Exercise directions: Could you output every record below exactly, leaving out the pictures?

Extracted entries:
::::::::::

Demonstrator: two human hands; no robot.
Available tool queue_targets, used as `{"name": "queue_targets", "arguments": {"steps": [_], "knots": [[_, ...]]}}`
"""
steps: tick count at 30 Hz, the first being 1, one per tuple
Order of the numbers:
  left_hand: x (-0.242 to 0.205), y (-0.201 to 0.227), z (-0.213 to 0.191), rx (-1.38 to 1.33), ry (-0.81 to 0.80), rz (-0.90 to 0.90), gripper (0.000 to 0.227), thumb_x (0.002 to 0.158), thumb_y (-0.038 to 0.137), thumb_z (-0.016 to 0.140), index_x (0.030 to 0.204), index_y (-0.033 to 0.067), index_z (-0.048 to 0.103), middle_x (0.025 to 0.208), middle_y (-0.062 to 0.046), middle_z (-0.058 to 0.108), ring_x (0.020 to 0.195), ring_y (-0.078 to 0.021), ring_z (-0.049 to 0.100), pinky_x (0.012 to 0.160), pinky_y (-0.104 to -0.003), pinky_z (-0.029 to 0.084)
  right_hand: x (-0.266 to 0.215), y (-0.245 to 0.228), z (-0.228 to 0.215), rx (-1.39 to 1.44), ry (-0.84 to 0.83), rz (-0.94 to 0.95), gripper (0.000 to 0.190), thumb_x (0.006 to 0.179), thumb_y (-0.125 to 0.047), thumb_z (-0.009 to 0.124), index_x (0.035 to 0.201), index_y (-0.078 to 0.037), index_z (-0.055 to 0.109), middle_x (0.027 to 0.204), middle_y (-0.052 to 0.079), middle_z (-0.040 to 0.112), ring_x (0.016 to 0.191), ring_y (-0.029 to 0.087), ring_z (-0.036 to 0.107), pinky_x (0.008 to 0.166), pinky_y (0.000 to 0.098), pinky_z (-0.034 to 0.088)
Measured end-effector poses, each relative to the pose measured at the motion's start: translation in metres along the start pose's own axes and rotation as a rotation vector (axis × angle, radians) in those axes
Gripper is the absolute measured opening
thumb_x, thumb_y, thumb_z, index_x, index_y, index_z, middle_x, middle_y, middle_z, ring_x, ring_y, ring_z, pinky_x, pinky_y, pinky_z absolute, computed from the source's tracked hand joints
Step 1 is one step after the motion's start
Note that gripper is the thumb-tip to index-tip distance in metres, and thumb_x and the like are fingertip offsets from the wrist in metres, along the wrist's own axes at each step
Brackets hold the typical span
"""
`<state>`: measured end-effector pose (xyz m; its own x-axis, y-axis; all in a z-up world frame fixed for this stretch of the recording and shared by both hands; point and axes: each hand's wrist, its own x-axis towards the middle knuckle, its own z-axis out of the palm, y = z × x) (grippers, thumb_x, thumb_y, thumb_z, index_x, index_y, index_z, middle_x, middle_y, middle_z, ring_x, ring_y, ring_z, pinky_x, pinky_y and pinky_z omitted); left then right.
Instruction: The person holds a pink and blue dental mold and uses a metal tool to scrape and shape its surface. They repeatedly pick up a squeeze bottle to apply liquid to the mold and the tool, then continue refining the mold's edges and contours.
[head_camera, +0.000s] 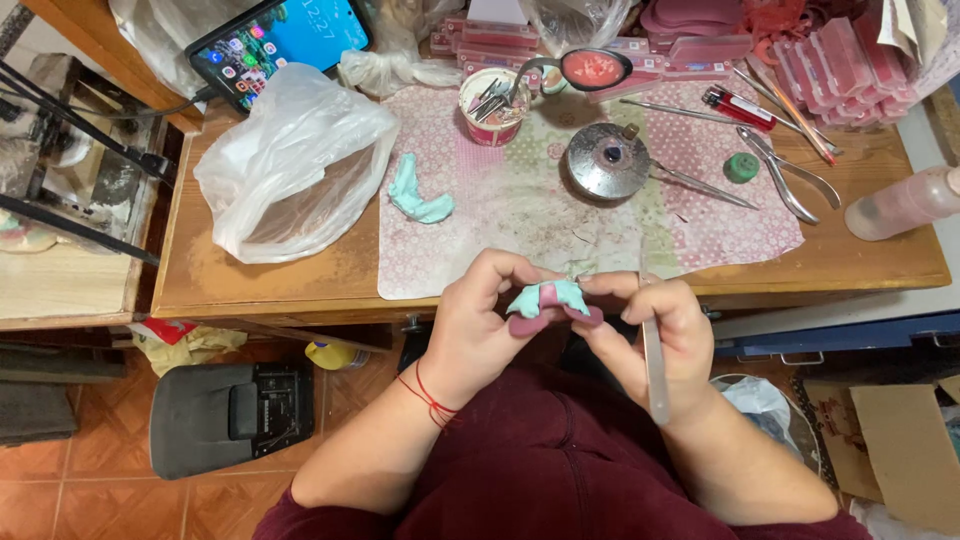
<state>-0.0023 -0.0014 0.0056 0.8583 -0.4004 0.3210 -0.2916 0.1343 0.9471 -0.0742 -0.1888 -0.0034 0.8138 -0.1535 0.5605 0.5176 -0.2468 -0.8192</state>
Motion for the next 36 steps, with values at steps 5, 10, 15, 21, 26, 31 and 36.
{"name": "queue_targets", "arguments": {"steps": [5,10,15,21,26,31,36], "knots": [[0.001,0.009,0.002,0.035,0.027,0.196,0.036,0.082,0.016,0.087,0.106,0.0081,0.062,0.100,-0.006,0.081,0.090,-0.0182,0.079,0.082,-0.030,0.063,0.004,-0.003,0.003,-0.111,0.002,-0.245,0.041,0.071,0.006,0.087,0.082,-0.009,0.050,0.104,0.023,0.075,0.098,0.045,0.075,0.082,0.0520,0.062],[0.004,0.011,0.001,0.055,0.044,0.313,0.026,0.081,0.019,0.087,0.096,0.0093,0.069,0.098,-0.007,0.079,0.090,-0.0256,0.078,0.081,-0.035,0.064,0.005,-0.003,0.003,-0.111,0.017,-0.351,0.039,0.077,0.006,0.084,0.085,-0.011,0.050,0.099,0.021,0.076,0.091,0.044,0.075,0.075,0.0509,0.061],[0.003,0.018,0.001,-0.004,0.030,0.259,0.025,0.082,0.018,0.086,0.097,0.0075,0.070,0.099,-0.009,0.080,0.093,-0.0259,0.078,0.083,-0.037,0.063,0.012,-0.007,-0.001,-0.129,-0.025,-0.348,0.039,0.077,-0.001,0.087,0.086,-0.011,0.050,0.099,0.020,0.077,0.091,0.045,0.075,0.075,0.0537,0.061],[-0.008,0.008,0.004,-0.283,-0.040,0.045,0.029,0.091,0.002,0.071,0.118,0.0004,0.062,0.098,-0.019,0.073,0.090,-0.0310,0.076,0.085,-0.046,0.065,0.018,0.027,-0.088,-0.442,0.232,-0.441,0.033,0.104,-0.026,0.056,0.076,-0.009,0.052,0.095,0.021,0.065,0.091,0.038,0.064,0.088,0.0495,0.046],[-0.002,0.006,-0.001,-0.301,-0.096,-0.079,0.032,0.100,-0.004,0.053,0.132,0.0002,0.055,0.097,-0.015,0.067,0.074,-0.0395,0.082,0.077,-0.042,0.069,0.036,0.045,-0.174,-0.477,0.823,-0.425,0.039,0.107,-0.039,0.067,0.099,-0.012,0.039,0.123,0.027,0.063,0.126,0.034,0.060,0.106,0.0479,0.048],[0.004,0.006,0.003,-0.110,-0.061,-0.208,0.032,0.096,-0.004,0.051,0.126,0.0053,0.053,0.088,-0.022,0.080,0.072,-0.0234,0.082,0.087,-0.030,0.061,0.019,0.112,-0.250,-0.685,0.806,0.087,0.060,0.083,-0.004,0.093,0.104,-0.014,0.038,0.105,0.006,0.051,0.092,0.018,0.049,0.087,0.0327,0.038],[0.005,0.006,0.003,-0.330,-0.063,-0.181,0.021,0.098,0.009,0.062,0.114,0.0003,0.052,0.096,-0.024,0.076,0.067,-0.0326,0.079,0.068,-0.036,0.067,0.016,0.097,-0.232,-0.862,0.762,0.200,0.059,0.086,-0.012,0.096,0.101,-0.015,0.039,0.095,0.002,0.048,0.081,0.018,0.044,0.077,0.0329,0.038]]}}
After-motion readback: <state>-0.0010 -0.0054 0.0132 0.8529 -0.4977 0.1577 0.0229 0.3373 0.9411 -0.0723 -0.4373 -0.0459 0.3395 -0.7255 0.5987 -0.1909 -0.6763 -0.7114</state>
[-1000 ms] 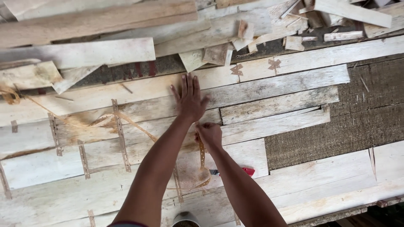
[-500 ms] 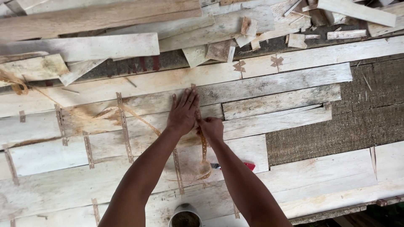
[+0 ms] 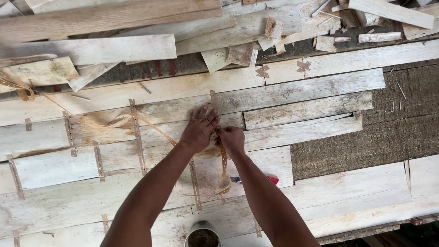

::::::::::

The answer:
Demonstrator: two human hands; no robot.
Available tool queue_targets, used as `{"name": "queue_targets", "arguments": {"steps": [_], "knots": [[_, ...]]}}`
"""
steps: tick count at 30 Hz, the first being 1, one per tuple
Order of the numbers:
  left_hand: x (-0.242 to 0.205), y (-0.201 to 0.227), z (-0.213 to 0.191), rx (-1.38 to 1.33), ry (-0.81 to 0.80), rz (-0.90 to 0.90), gripper (0.000 to 0.227), thumb_x (0.002 to 0.158), thumb_y (-0.038 to 0.137), thumb_z (-0.016 to 0.140), index_x (0.030 to 0.204), index_y (-0.033 to 0.067), index_z (-0.048 to 0.103), middle_x (0.025 to 0.208), middle_y (-0.062 to 0.046), middle_z (-0.058 to 0.108), ring_x (0.020 to 0.195), ring_y (-0.078 to 0.021), ring_z (-0.049 to 0.100), pinky_x (0.012 to 0.160), pinky_y (-0.104 to -0.003), pinky_z (-0.029 to 0.084)
  right_hand: x (-0.266 to 0.215), y (-0.245 to 0.228), z (-0.228 to 0.215), rx (-1.39 to 1.44), ry (-0.84 to 0.83), rz (-0.94 to 0.95), gripper (0.000 to 0.190), thumb_x (0.006 to 0.179), thumb_y (-0.125 to 0.047), thumb_z (-0.009 to 0.124), index_x (0.035 to 0.201), index_y (-0.078 to 0.037), index_z (-0.055 to 0.109), middle_x (0.027 to 0.204), middle_y (-0.052 to 0.079), middle_z (-0.040 to 0.112), ring_x (0.016 to 0.191), ring_y (-0.029 to 0.087), ring_z (-0.036 to 0.107), pinky_x (0.008 to 0.166), pinky_y (0.000 to 0.098), pinky_z (-0.034 to 0.088)
Measured end-effector poses, each relative to the pose measured at the motion's start: translation in metres along the start pose's own axes and rotation as a rotation vector (axis × angle, radians) in those axes
Gripper is the absolute measured opening
thumb_x, thumb_y, thumb_z, index_x, index_y, index_z, middle_x, middle_y, middle_z, ring_x, ring_y, ring_z, pinky_x, pinky_y, pinky_z absolute, computed from the source's tracked hand joints
Step 1 is one step after the motion's start
Note that gripper is the thumb-tip to index-tip distance in metres, and thumb_x and the like are fingertip offsets from the wrist in metres, along the wrist's own axes at each step
Brackets hold the typical span
"""
`<state>`: measured end-effector pose (xyz m; its own x-axis, y-axis; all in a z-up world frame fixed for this stretch of the recording and shared by both hands; point and axes: each hand's wrist, its own x-axis towards the middle knuckle, its own z-axis out of the palm, y = z × x) (grippers, thumb_x, thumb_y, thumb_z, index_x, index_y, index_z, middle_x, middle_y, middle_z, ring_x, ring_y, ring_z, pinky_x, pinky_y and pinky_z omitted); left then right.
Instruction: The person holds a pink and blue dental mold and uses a metal tool to scrape and shape its surface. They repeatedly pick up a squeeze bottle to apply liquid to the mold and the tool, then continue refining the mold's edges and contours.
[head_camera, +0.000s] 
<state>-0.0023 -0.0014 0.0056 0.8583 -0.4004 0.3210 -0.2916 0.1343 0.9471 -0.0742 -0.1888 -0.0034 0.8138 -0.1535 0.5605 0.5176 -0.2468 -0.8192</state>
Motion for the next 36 steps, with values at steps 5, 10, 15, 21, 26, 31 and 36.
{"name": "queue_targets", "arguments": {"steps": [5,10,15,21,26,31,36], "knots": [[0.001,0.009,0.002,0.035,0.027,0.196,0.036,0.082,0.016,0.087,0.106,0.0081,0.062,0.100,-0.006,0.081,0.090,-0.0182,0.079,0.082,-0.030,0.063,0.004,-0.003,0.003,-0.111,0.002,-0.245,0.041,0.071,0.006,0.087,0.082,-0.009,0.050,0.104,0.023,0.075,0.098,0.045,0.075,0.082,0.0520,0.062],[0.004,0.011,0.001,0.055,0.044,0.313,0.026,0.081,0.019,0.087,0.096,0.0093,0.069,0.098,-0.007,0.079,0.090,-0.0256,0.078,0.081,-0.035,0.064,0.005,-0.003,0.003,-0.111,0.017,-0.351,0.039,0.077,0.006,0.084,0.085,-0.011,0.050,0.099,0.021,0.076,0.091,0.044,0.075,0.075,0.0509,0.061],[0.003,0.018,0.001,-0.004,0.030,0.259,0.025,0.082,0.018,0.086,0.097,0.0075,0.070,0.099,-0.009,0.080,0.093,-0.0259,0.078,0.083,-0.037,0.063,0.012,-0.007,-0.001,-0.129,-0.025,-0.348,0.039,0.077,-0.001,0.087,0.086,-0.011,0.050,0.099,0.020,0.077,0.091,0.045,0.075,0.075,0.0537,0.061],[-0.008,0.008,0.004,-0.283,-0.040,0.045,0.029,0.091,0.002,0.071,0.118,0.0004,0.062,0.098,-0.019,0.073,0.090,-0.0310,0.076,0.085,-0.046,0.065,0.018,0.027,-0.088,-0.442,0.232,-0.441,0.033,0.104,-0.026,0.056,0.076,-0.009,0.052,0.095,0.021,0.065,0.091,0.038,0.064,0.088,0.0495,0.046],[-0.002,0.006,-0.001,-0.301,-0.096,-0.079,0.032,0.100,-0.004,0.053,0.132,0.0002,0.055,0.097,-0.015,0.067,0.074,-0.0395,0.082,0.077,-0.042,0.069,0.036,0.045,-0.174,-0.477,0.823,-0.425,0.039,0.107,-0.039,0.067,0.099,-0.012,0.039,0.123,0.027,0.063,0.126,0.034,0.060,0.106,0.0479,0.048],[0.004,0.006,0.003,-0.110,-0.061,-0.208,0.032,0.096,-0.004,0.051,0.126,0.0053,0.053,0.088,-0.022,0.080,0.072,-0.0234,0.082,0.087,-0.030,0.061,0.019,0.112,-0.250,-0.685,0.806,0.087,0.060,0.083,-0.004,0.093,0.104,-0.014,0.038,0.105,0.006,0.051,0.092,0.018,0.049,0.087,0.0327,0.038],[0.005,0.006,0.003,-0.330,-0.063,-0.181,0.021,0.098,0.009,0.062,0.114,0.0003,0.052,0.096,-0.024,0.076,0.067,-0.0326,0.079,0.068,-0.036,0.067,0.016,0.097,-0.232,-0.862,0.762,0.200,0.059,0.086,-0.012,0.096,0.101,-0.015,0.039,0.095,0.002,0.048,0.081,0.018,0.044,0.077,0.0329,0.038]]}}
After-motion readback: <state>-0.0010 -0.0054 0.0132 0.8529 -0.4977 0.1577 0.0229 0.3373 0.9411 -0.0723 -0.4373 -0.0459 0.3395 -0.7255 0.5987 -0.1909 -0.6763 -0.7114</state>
[-1000 ms] 
[-500 ms] 
[+0 ms] 

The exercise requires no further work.